Понятно, что И. А. Шестаков не мог покуситься на систему великокняжеского управления морским ведомством, хотя ясно видел лень и равнодушие к делам, проявляемые великим князем Алексея Александровича («Индифферентизм великого князя меня поражает. Ему все трынь-трава»[60 - Шестаков И. А. Дневники (1882-1888 годы). СПб., 2014. С. 230.]).

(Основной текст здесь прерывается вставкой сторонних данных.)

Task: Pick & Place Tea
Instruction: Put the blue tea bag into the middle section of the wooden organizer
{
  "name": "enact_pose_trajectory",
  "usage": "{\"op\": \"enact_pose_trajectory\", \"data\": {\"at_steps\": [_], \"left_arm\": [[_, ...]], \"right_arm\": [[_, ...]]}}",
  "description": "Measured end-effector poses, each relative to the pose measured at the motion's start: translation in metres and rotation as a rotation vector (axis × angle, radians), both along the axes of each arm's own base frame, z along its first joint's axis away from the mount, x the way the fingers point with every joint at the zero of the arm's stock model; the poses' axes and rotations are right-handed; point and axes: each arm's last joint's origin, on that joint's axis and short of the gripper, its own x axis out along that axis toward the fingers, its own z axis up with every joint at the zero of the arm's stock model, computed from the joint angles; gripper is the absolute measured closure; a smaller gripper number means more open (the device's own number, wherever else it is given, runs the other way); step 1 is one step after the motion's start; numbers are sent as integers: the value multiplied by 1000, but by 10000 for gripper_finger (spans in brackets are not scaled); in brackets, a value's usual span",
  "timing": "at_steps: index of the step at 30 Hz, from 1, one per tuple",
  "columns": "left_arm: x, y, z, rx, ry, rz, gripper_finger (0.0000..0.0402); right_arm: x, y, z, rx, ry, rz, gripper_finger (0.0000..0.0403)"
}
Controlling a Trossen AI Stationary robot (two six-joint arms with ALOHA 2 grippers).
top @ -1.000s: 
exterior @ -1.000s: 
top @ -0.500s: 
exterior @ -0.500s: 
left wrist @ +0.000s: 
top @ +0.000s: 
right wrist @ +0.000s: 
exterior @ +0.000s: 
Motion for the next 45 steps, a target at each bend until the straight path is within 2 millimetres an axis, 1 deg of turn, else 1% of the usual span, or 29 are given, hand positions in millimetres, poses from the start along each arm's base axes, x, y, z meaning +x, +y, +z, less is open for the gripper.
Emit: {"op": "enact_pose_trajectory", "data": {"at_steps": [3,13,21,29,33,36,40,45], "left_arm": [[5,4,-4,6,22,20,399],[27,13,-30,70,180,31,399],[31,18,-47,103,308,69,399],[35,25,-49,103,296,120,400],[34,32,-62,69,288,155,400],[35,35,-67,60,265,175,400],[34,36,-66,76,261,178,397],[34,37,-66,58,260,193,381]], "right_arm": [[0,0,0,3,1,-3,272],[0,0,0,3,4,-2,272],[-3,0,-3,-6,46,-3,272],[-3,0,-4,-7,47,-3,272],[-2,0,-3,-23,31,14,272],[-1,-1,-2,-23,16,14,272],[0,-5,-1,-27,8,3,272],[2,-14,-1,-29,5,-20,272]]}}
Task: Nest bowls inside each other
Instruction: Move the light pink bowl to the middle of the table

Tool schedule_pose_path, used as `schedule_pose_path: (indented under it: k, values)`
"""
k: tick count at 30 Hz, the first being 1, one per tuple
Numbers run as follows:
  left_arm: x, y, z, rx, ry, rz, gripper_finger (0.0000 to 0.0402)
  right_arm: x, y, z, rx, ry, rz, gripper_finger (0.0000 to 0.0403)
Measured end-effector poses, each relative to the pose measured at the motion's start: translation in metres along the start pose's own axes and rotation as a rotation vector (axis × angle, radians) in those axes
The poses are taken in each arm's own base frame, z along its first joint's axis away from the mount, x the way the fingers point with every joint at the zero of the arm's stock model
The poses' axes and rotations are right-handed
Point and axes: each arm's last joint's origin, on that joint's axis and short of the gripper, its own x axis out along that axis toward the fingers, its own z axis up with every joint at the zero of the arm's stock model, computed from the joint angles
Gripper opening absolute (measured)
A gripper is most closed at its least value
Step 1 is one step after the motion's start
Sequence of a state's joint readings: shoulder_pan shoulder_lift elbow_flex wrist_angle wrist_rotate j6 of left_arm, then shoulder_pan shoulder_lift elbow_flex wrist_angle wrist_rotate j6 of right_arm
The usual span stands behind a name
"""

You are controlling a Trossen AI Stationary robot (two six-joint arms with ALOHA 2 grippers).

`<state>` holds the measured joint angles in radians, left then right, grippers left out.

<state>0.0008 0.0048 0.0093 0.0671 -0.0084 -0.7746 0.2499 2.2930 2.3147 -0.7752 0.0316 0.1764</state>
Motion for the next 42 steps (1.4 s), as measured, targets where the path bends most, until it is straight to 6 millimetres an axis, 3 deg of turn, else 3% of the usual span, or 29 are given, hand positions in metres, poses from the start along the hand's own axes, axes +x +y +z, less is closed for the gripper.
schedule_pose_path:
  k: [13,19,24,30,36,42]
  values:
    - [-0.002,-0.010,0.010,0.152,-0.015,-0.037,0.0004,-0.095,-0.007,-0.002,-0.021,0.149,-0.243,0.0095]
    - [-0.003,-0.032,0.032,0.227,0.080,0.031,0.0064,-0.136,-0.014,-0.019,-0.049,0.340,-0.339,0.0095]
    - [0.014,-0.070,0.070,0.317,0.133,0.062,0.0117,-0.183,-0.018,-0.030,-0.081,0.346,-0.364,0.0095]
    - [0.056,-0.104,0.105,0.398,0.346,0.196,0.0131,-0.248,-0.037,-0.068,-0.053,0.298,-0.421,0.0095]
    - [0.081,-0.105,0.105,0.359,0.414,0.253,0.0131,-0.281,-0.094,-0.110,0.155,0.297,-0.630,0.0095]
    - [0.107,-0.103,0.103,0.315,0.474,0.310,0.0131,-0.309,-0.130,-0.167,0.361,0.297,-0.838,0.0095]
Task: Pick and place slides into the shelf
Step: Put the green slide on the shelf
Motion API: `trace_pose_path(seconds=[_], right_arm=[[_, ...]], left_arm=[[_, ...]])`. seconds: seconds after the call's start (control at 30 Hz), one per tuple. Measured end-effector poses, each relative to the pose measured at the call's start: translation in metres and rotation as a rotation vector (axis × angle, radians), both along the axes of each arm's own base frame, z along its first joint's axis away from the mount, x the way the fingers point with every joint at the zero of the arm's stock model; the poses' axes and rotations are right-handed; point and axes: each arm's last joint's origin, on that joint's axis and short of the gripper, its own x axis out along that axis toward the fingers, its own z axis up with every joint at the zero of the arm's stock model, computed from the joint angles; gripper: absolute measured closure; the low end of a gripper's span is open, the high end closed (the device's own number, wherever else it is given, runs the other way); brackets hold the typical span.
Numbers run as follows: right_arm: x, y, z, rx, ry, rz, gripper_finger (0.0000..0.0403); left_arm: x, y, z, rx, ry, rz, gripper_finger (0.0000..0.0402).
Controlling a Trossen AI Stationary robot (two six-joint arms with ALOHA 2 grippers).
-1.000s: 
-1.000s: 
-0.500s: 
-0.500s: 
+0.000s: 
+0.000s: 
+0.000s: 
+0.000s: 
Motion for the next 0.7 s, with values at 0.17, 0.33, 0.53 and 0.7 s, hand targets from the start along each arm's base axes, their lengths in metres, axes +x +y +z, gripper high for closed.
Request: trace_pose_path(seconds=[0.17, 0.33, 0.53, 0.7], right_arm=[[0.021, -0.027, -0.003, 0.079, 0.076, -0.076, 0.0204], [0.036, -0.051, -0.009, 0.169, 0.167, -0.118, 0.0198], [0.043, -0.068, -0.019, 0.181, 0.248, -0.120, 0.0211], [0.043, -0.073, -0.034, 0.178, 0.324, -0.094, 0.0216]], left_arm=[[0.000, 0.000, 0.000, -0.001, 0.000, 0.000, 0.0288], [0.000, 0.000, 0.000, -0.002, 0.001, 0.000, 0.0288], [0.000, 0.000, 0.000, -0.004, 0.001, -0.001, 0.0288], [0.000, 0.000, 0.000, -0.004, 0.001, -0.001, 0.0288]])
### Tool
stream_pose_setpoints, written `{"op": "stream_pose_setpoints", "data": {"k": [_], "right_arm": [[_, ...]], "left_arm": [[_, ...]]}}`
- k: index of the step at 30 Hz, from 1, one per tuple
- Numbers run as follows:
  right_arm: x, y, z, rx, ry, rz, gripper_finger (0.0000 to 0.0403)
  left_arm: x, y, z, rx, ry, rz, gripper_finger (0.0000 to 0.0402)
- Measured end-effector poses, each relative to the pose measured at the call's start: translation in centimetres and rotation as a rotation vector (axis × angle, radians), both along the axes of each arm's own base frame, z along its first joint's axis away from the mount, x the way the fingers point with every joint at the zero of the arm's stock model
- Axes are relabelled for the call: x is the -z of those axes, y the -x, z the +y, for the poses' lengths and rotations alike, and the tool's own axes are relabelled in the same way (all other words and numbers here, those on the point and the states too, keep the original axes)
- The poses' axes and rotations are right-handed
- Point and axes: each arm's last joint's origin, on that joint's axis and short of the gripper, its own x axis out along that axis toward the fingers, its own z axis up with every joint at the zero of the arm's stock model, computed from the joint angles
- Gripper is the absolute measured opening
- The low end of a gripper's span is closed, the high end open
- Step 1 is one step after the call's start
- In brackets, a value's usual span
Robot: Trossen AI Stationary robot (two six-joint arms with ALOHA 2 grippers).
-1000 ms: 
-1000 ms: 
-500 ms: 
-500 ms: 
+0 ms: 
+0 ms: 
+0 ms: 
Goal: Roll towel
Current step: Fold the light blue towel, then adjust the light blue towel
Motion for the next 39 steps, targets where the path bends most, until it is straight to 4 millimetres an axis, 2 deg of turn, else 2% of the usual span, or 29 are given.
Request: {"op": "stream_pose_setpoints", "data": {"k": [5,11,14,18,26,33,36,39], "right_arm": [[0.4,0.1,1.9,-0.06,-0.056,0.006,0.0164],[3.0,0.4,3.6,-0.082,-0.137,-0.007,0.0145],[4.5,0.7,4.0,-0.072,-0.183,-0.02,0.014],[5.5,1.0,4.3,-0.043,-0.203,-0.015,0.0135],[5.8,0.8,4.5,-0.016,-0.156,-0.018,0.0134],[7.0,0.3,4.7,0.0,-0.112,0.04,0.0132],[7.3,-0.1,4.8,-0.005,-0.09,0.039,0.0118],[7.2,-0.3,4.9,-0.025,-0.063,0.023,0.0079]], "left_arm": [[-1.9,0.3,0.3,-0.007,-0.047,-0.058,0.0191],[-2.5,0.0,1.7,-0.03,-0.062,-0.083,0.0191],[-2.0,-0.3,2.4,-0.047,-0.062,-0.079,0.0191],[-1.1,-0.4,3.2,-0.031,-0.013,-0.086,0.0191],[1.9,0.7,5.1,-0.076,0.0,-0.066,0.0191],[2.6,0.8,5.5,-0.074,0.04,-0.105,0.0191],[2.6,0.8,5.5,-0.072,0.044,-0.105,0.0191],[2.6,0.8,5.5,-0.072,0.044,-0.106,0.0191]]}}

Был сохранен Адмиралтейств-совет в качестве высшего коллегиального учреждения, формально руководившего ведомством. Его члены назначались царем по представлению генерал-адмирала. Председателем совета был генерал-адмирал, а вице-председателем – управляющий министерством. Совет рассматривал проекты новых законов, штатов, постановлений, наказов (кроме относящихся к судебной части), утверждал финансовую смету, разрешал отступления от утвержденных предположений по хозяйственным операциям, решал вопросы о несостоятельности подрядчиков и поставщиков, рассматривал претензии частных лиц к казне и наоборот, решал все дела по хозяйственной части, превышавшие компетенцию управляющего министерством, исполнял функции высшего призового суда в военное время и рассматривал любые другие вопросы, вынесенные на его обсуждение управляющим министерством. Несмотря на почетное положение, Адмиралтейств-совет был скорее декоративным органом.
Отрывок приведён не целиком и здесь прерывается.